Simply put if a folder is compressed and one of these (<4096 bytes) files is
dropped into the compressed folder, then either after a period of time
(hence my question of a "lazy" compression process) or by forcing with a
chkdsk it will be corrupt immediately you reboot - this saves time waiting!

I do have mirrored disks on the 2000 server but just standard basic disks on
my 2000pros

If the Kb920958 is removed, then no amount of file placement and chkdsk will
cause the problem, all files already corrupt stay corrupt but no new damage
occurs.
If I confirm my compressed folder is good and then re add the kb920958 ,
followed by chkdsk /f etc the file corruption process occurs again.
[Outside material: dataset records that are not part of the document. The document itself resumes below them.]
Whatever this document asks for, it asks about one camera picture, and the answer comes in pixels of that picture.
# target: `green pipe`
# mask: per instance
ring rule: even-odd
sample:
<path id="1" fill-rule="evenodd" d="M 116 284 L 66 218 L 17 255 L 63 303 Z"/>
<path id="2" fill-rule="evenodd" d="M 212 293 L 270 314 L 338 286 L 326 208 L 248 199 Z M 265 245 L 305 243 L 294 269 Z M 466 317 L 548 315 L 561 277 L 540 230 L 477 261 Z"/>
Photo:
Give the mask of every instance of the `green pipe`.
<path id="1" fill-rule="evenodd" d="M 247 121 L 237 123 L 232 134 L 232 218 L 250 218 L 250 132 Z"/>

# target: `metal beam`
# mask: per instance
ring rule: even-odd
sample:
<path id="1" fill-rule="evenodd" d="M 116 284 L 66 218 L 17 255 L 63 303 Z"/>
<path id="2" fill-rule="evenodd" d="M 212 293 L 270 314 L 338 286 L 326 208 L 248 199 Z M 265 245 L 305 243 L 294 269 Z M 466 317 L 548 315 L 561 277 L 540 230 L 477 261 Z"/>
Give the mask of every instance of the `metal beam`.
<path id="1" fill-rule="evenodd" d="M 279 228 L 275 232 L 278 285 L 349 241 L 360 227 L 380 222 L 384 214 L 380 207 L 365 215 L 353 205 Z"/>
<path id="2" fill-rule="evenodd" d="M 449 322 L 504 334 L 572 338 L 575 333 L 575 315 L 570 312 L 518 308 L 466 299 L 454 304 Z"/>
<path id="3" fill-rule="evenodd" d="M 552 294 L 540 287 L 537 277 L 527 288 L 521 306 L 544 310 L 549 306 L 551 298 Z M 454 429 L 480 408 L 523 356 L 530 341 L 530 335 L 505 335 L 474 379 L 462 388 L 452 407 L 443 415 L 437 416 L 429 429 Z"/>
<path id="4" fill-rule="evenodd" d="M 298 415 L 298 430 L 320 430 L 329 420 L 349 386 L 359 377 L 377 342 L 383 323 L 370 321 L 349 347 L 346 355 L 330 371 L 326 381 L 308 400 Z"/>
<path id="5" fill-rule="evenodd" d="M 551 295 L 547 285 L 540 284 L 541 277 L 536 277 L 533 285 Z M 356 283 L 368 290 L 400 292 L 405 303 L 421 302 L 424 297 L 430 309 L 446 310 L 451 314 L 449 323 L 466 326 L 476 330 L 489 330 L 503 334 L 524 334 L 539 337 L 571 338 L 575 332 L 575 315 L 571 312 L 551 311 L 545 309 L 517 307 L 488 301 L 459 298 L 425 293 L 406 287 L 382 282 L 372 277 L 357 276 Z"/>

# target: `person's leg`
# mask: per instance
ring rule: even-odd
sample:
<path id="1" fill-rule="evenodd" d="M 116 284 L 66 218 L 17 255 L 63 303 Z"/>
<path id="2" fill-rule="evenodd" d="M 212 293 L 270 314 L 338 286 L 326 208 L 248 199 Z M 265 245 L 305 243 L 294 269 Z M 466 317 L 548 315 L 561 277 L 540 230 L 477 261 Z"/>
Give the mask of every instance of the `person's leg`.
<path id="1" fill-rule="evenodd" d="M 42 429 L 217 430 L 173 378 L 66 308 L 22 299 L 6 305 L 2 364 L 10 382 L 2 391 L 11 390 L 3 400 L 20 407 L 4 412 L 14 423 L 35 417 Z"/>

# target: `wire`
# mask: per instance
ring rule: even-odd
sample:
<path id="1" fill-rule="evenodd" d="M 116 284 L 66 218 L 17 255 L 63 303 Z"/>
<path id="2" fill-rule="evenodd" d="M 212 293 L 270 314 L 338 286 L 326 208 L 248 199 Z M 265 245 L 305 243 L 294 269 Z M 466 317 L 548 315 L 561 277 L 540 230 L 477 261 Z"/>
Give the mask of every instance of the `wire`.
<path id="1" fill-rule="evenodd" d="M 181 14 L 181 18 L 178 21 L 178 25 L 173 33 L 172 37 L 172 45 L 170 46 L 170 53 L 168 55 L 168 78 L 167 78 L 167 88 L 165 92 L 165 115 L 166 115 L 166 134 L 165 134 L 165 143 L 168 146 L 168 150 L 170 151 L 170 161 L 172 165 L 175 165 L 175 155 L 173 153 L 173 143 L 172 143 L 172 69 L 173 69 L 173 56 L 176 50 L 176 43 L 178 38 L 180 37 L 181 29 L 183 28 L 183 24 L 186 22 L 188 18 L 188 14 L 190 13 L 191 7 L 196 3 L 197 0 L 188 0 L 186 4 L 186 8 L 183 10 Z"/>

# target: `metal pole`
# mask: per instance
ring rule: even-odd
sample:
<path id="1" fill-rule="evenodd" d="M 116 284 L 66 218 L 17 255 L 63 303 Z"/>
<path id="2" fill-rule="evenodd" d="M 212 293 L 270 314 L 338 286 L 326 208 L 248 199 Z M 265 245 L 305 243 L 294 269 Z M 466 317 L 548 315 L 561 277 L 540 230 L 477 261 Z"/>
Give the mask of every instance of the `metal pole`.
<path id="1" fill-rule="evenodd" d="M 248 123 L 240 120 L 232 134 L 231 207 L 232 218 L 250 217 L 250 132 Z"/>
I have checked the files with 3 hex editors (Cygnus, win2kresource kit
dskprobe and our own company proprietary viewer)
The problem as far as I can see is
KB920958
With Compressed folders
and only CERTAIN files smaller than 4096 bytes (interesting match to cluster
size perhaps?) I have dropped in text files of a k or so and they seem to be
impervious.

I have disabled all AV (was sophos), and other adaware checkers etc (that's
the beauty of being in a test lab I can pull systems apart as I see fit)

The most difficult question that our Msoft security case engineer wants
answering is what other file types are affected. Until you popped up I was
dealing with one of our own companies proprietary data storage types which
should, as far as the O/S is concerned, be just a binary file.

Once a file has gone bad then it never seems to "comes back", if I hexedit
the 0xDF file content to another hex value the bad file doesn't seem to get
made bad again (go back to 0xdf). This is why I was looking for a string of
bytes as a trigger. Still , I don't have access to Msoft O/s Code and that's
why I hoped raising a "case" with them would get it fixed.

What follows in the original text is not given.